Erstellt am 21. Oktober 2014, 14:20

Bewusstsein für Ökomobilität schaffen. Nachhaltiges Engagement in allen Energiefragen ist für Energie Burgenland selbstverständlich und eine wesentliche Grundlage der Unternehmenspolitik.

Günter Kovacs, Rudolf Strommer, Alois Ecker, Franz Steindl, Hans Niessl, Michael Gerbavsits, Christian Illedits (v.l.n.r.)  |  NOEN, Energie Burgenland
Das Unternehmen ist Vorreiter bei der Erzeugung von Ökostrom und setzt auf den schonenden Einsatz von Ressourcen.
 
Im Bereich Ökomobilität legt der Energiedienstleister einen Schwerpunkt  auf Bewusstseinsbildung und fördert Ökomobilität, indem umweltschonende und alltagstaugliche Mobilität zu einem günstigen Preis forciert wird. Dafür entwickelt man den E-Ladestationenbereich permanent weiter, um den BurgenländerInnen eine flächendeckende, öffentliche Ladeinfrastruktur gewährleisten zu können. Derzeit gibt es im Burgenland fünf öffentliche Erdgas- und zehn Stromtankstellen. „Wir starten jetzt eine Ausbau-und Beratungsoffensive“, erklärt Energie Burgenland Vorstandssprecher Michael Gerbavsits. „Uns ist wichtig, bei der Ökomobilität im Burgenland Vorreiter zu sein – so wie bei der Windenergie, als die Mehrheit noch nicht die enormen Möglichkeiten dieser Technologie erkannte.“

Ladestationen und „smartflower“

Vor der Zentrale der Energie Burgenland wurde nun ein Ökomobilitäts-Park mit Photovoltaik-Carports, Ladestationen und einer so genannten „smartflower“ eingerichtet.

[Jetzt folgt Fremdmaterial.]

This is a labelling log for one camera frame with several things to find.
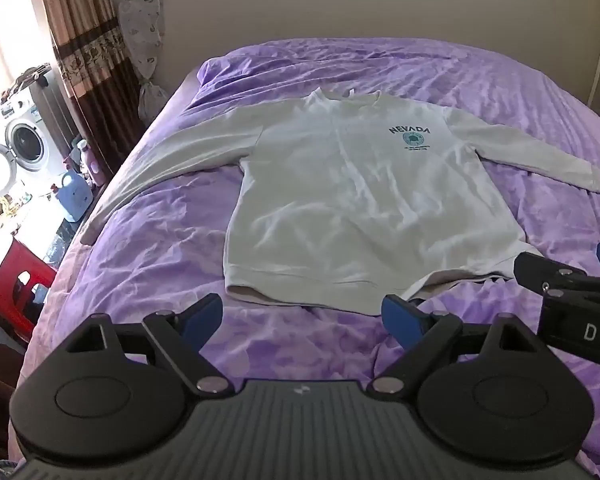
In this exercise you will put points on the red plastic stool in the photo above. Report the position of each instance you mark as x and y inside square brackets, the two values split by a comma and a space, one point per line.
[10, 270]

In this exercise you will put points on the blue detergent jug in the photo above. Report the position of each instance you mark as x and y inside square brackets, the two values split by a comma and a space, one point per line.
[75, 200]

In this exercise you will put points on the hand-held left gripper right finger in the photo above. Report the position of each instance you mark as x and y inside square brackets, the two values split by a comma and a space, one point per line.
[401, 321]

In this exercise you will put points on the white printed sweatshirt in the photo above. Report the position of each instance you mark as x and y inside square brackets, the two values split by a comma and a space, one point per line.
[330, 200]

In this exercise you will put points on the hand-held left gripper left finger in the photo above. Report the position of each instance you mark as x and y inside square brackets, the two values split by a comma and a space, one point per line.
[203, 316]

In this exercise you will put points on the dark cloth pile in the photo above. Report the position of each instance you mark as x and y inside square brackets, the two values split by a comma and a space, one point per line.
[27, 77]

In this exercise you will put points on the purple bed sheet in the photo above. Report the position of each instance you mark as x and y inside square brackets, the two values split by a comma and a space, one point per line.
[170, 240]

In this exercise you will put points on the pink bottle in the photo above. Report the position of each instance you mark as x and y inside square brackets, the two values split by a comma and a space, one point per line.
[92, 165]

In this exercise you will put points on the white washing machine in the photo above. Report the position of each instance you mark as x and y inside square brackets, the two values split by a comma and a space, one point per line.
[27, 140]

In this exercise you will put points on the brown patterned curtain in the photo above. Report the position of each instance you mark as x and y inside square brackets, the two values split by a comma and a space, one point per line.
[90, 35]

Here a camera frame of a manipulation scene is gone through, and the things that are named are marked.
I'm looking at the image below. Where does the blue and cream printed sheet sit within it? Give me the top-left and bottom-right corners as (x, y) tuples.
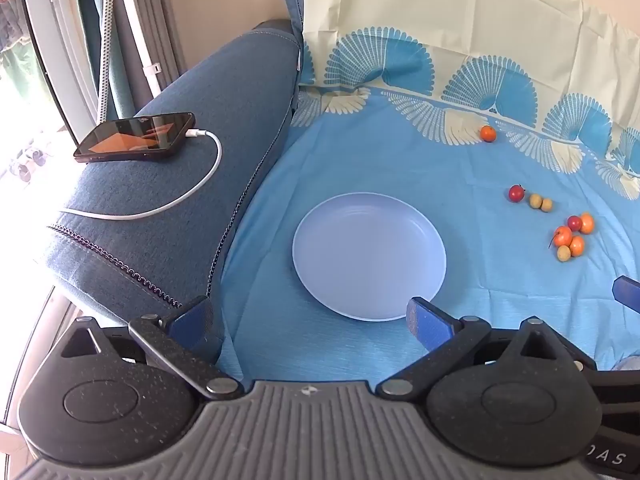
(218, 0), (640, 386)

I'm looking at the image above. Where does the grey pleated curtain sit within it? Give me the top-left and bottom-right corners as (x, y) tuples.
(127, 0), (188, 96)

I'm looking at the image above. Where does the white charging cable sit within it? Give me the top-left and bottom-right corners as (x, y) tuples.
(59, 129), (223, 221)

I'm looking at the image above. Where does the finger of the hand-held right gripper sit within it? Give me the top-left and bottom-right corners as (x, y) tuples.
(612, 275), (640, 312)

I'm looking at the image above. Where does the blue sofa armrest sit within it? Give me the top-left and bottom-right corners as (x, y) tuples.
(37, 0), (307, 361)

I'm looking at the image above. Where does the black smartphone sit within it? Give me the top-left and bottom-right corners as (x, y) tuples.
(73, 112), (196, 164)

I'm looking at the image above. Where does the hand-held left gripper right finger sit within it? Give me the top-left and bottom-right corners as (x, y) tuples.
(375, 296), (598, 401)

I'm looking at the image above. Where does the teal curtain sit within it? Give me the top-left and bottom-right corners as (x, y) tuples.
(72, 0), (138, 118)

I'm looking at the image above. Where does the pale blue round plate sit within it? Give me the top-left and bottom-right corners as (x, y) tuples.
(292, 192), (447, 322)

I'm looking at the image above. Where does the white pipe with clamp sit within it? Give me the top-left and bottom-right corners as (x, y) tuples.
(116, 0), (163, 95)

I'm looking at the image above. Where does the white dotted pole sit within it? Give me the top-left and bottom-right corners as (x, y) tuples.
(96, 0), (115, 126)

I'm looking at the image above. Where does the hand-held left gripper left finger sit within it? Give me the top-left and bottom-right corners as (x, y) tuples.
(60, 296), (244, 401)

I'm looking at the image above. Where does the white window frame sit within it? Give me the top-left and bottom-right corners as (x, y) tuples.
(15, 0), (108, 136)

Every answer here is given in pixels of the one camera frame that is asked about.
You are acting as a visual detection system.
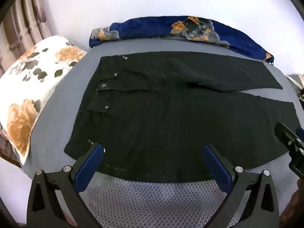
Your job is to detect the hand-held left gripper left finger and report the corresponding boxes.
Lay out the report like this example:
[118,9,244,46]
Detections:
[27,142,105,228]

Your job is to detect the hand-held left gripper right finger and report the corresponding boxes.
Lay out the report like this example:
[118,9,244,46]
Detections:
[202,144,282,228]

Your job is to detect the black pants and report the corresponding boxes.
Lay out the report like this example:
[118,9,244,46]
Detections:
[64,51,300,184]

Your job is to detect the grey mesh bed mattress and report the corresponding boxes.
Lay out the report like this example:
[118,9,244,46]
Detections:
[22,37,304,228]

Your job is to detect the white floral pillow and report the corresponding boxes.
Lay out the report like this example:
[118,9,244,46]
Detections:
[0,35,88,165]

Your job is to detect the blue floral blanket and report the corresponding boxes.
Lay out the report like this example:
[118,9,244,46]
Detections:
[89,16,275,64]

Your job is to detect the pinkish pleated curtain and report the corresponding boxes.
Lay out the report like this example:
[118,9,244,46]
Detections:
[0,0,57,76]

Die „smartflower“ ist eine moderne Photovoltaikanlage mit High-End-Technik. Ein Knopfdruck genügt, und die 18 Quadratmeter große Solarfläche entfaltet sich und wendet sich automatisch der Sonne zu. Energie Burgenland Vorstandsdirektor Alois Ecker: „Hier und vor unseren Kundencentern in den Bezirksvororten können unsere Kunden noch bis Jahresende gratis Strom tanken. Mit dem Einsatz unserer Erdgasfahrzeuge (rund ein Drittel unseres Fuhrparks) haben wir bereits jetzt schon mehr als 150.000 Tonnen CO² eingespart, das verstehe ich als gelebtes Beispiel für aktiven Umweltschutz.“

Schritt Richtung Energieautarkie

Elektromobilität macht im Burgenland besonders viel Sinn, da man so saubere Windenergie auf die Straße bringt. Landeshauptmann Hans Niessl: „Ökomobilität passt hervorragend zu unserem Gesamtverkehrskonzept. Nach der Stromautarkie ist der nächste logische Schritt die Energieautarkie. Die Ökomobilität hat auch für burgenländische Pendler eine hohe Bedeutung.“

Der Unternehmensfuhrpark der Energie Burgenland wurde sukzessive umgestellt und nützt bereits zu einem Drittel alternativ betriebene Fahrzeuge. Nun will man auch rasch neue Services und Dienstleistungen wie zum Beispiel eine Wallbox – eine Ladestation für Zuhause – entwickeln und den BurgenländerInnen anbieten. „Mit Ökomobilität können wir alle einen wichtigen Beitrag zum Klimaschutz leisten und die Abhängigkeit von fossilen Energieträgern minimieren“, meint auch Landeshauptmann-Stellvertreter Franz Steindl.